Can a site be too clean?

Forum Moderators: Robert Charlton & goodroi

Message Too Old, No Replies

Can a site be too clean?

At what point is a site over-optimized?

oaktown

4:43 pm on Jul 25, 2006 (gmt 0)

I've seen a lot of people posting who say they got nailed at some point in the progress of everflux.

Frequently the advise given them is to the effect of "go back and clean up your code", in addition to other things. I haven't been nailed yet, but rather tahn wait for the axe to fall, I went through my small, 100-page site, using the w3c validator. Almost every page showed some error. Not horrible errors, but errors nonetheless. I cleaned everything up and now the pages all validate.

My questions are these:

1) some of my links to external sites contained characters that the validator didn't like. Would G have penalized me as non-wellformedness because it too didn't like the characters?

2) if a site is TOO clean, might G penalize it for being over-optimized?

Thanks in advance.

Maria444

7:01 am on Aug 1, 2006 (gmt 0)

or they have capital tags <A HREF, <A href, etc.

Case would not be an issue in the HTML Markup.
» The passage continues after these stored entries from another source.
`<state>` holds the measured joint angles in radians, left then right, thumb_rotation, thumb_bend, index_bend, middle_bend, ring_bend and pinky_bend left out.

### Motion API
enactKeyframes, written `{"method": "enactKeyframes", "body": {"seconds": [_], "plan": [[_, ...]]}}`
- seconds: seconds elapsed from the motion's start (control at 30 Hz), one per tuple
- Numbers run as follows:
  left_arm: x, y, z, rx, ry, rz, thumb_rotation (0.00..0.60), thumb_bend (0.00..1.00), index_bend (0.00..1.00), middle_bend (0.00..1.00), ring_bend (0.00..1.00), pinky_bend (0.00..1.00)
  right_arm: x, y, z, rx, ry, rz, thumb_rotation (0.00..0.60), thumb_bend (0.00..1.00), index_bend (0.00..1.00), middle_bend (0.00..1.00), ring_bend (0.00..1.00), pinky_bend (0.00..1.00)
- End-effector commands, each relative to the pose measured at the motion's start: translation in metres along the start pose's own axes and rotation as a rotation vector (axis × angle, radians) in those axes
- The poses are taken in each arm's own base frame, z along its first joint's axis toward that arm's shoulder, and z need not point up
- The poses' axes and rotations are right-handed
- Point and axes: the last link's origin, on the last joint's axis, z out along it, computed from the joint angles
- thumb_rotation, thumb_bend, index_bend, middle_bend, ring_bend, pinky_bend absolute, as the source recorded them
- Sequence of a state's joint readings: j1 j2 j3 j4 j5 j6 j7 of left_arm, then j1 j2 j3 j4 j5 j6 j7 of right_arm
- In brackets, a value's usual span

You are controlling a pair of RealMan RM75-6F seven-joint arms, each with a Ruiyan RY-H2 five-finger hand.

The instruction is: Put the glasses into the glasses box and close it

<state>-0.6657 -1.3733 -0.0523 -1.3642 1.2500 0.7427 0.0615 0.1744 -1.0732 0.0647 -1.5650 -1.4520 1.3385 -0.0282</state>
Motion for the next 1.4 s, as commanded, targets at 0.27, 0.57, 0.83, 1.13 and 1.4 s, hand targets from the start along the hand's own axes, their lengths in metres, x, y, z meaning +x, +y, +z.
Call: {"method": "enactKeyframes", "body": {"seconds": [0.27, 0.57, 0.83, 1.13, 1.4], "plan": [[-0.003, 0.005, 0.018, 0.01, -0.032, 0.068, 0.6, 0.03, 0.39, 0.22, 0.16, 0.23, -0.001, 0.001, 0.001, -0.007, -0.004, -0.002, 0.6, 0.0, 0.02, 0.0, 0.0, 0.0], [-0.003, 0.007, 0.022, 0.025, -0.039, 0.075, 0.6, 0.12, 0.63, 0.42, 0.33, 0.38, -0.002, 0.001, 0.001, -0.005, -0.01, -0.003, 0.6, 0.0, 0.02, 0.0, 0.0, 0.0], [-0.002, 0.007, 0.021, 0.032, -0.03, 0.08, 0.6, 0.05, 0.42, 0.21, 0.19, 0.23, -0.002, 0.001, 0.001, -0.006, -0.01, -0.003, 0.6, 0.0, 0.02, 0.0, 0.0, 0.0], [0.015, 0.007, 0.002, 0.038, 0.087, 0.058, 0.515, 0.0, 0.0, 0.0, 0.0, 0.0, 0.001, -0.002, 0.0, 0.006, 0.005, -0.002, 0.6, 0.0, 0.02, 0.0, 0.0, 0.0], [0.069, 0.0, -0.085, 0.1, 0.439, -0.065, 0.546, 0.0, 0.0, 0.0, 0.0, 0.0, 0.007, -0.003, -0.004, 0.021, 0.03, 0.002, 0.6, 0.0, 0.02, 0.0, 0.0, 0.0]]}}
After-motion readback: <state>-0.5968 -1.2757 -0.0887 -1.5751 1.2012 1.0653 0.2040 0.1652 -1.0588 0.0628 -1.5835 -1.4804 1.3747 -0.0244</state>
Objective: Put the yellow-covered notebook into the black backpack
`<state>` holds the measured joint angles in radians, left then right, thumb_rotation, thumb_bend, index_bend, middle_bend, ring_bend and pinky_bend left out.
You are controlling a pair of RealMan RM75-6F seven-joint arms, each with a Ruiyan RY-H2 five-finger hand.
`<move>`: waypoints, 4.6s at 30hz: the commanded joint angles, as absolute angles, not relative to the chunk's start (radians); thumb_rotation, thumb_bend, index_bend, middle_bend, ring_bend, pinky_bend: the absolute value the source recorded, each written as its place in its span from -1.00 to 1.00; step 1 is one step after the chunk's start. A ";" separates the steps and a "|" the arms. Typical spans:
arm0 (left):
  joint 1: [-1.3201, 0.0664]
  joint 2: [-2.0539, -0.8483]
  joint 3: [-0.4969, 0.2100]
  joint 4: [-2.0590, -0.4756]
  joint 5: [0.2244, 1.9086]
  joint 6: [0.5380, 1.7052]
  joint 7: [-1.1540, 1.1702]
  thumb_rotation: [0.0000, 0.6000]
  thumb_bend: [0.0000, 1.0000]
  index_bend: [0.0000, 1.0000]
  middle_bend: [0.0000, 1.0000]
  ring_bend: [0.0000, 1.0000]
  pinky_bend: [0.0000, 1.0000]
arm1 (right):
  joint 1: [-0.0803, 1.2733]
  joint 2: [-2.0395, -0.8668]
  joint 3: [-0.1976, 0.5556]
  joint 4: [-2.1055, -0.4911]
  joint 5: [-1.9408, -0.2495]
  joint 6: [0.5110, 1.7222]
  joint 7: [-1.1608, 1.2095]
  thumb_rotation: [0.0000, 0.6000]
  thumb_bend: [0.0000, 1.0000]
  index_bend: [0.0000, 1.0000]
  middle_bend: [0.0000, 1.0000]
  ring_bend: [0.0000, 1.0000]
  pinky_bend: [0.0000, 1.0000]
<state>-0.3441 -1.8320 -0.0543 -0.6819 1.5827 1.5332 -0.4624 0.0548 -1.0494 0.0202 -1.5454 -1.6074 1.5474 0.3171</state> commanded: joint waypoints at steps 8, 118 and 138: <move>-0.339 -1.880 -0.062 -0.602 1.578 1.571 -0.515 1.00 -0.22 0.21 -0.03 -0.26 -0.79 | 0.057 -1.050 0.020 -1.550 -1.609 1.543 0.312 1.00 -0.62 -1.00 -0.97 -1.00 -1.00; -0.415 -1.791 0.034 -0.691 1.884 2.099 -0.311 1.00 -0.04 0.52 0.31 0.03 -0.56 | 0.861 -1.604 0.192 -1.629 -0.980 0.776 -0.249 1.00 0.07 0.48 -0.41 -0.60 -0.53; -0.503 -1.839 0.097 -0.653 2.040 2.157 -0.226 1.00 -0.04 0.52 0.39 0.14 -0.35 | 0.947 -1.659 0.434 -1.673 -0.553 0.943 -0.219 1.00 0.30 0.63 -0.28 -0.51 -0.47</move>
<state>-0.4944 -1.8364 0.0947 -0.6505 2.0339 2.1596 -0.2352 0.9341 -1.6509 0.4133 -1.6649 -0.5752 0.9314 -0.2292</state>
Google will index whatever you put there. As long as it is a valid attribute, etc., it's going to be indexed no matter what the case is.
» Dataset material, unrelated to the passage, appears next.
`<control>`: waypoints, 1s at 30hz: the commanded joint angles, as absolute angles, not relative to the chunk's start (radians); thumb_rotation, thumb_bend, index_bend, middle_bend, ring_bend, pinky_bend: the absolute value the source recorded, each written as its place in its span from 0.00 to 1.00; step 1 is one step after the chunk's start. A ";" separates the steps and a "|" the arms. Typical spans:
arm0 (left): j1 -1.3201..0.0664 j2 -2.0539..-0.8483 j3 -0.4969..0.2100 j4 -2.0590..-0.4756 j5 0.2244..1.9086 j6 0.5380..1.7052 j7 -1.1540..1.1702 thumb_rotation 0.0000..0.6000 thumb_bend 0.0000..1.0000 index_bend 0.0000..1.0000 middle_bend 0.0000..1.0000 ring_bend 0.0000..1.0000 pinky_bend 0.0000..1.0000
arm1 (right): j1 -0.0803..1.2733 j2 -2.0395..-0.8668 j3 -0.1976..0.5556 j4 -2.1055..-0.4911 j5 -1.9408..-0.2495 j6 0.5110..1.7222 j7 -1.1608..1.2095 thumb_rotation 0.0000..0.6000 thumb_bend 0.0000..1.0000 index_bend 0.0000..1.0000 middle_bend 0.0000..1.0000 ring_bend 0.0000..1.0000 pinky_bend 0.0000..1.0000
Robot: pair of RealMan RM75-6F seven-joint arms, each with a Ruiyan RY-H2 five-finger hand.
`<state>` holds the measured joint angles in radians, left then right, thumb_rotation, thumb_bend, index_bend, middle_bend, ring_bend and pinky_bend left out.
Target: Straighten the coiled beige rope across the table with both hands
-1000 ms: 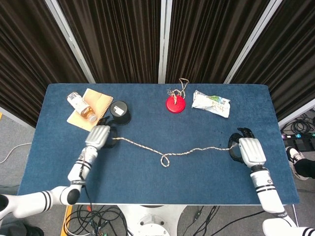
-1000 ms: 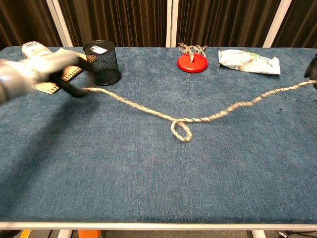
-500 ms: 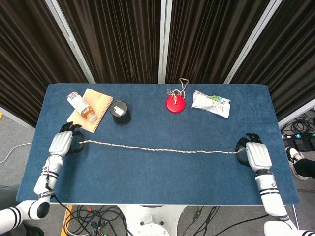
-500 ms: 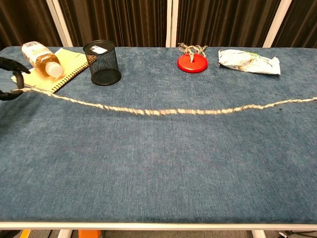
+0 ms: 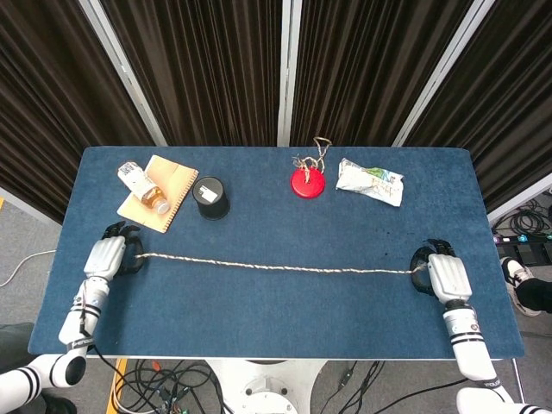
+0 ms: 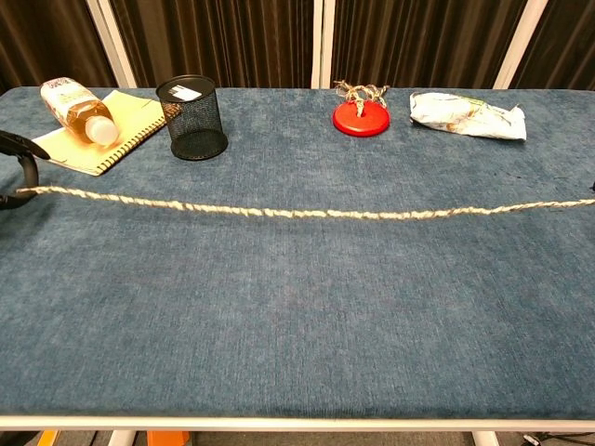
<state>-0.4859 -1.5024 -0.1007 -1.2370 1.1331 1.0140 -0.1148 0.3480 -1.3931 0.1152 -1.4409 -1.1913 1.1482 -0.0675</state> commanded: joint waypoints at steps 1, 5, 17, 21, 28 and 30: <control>-0.482 -1.512 -0.098 -1.223 1.141 1.009 -0.106 1.00 0.40 0.59 0.17 0.00 0.00 | 0.349 -1.408 0.112 -1.425 -1.195 1.139 -0.066 1.00 0.57 0.73 0.35 0.12 0.10; -0.481 -1.523 -0.099 -1.207 1.140 0.990 -0.101 1.00 0.39 0.50 0.17 0.00 0.00 | 0.353 -1.425 0.099 -1.398 -1.200 1.113 -0.071 1.00 0.54 0.60 0.29 0.07 0.06; -0.456 -1.490 -0.121 -1.272 1.128 1.010 -0.060 1.00 0.21 0.15 0.08 0.00 0.00 | 0.347 -1.379 0.097 -1.456 -1.203 1.106 -0.101 1.00 0.36 0.07 0.12 0.00 0.00; -0.413 -1.421 -0.151 -1.356 1.167 1.130 -0.082 1.00 0.20 0.15 0.08 0.00 0.00 | 0.319 -1.308 0.110 -1.524 -1.236 1.171 -0.073 1.00 0.35 0.06 0.11 0.00 0.00; -0.310 -1.284 -0.173 -1.472 1.202 1.329 -0.060 1.00 0.18 0.18 0.08 0.00 0.00 | 0.239 -1.149 0.095 -1.635 -1.335 1.310 -0.019 1.00 0.36 0.07 0.12 0.00 0.00; -0.271 -1.257 -0.167 -1.501 1.218 1.392 -0.054 1.00 0.17 0.18 0.09 0.00 0.00 | 0.205 -1.102 0.087 -1.682 -1.349 1.357 -0.017 1.00 0.36 0.07 0.12 0.00 0.00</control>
My pages DO GET validated with w3, even though I'm using both cases, so I also don't see how using capital tags affects crawlability, but I've read other such warning posts - how did this "rumor" spread out, or was it an issue a long time ago?

daveVk

8:03 am on Aug 1, 2006 (gmt 0)

Case may be issue for those using doctype XMTML, but in that case it wouldnt validate with upper case tag names. Dont know if google looks at doctype?

Oliver Henniges

9:02 am on Aug 1, 2006 (gmt 0)

> Dont know if google looks at doctype?

don't think so. Just checked the google main page on the w3c-validator: 44 erros and this: "No DOCTYPE found! Attempting validation with HTML 4.01 Transitional."

This is a serious matter: I can see the point for MC pointing to the issue of uncrawlable sites. I assume it takes far longer to analyse a page with syntax-errors: first you attempt a regular crawl with all those sophisticated filters of on-page evaluation of tags, until the parser realizes there is an - lets say - unfinished h2-tag. Then it falls back to mere text. Maybe its vice versa, but however this is arranged in detail, it will take far longer to crawl an illformed page. The difference could easily amount to a factor of ten or twenty depending on how tricky the mistake is. The same holds true for browser-page-loading time.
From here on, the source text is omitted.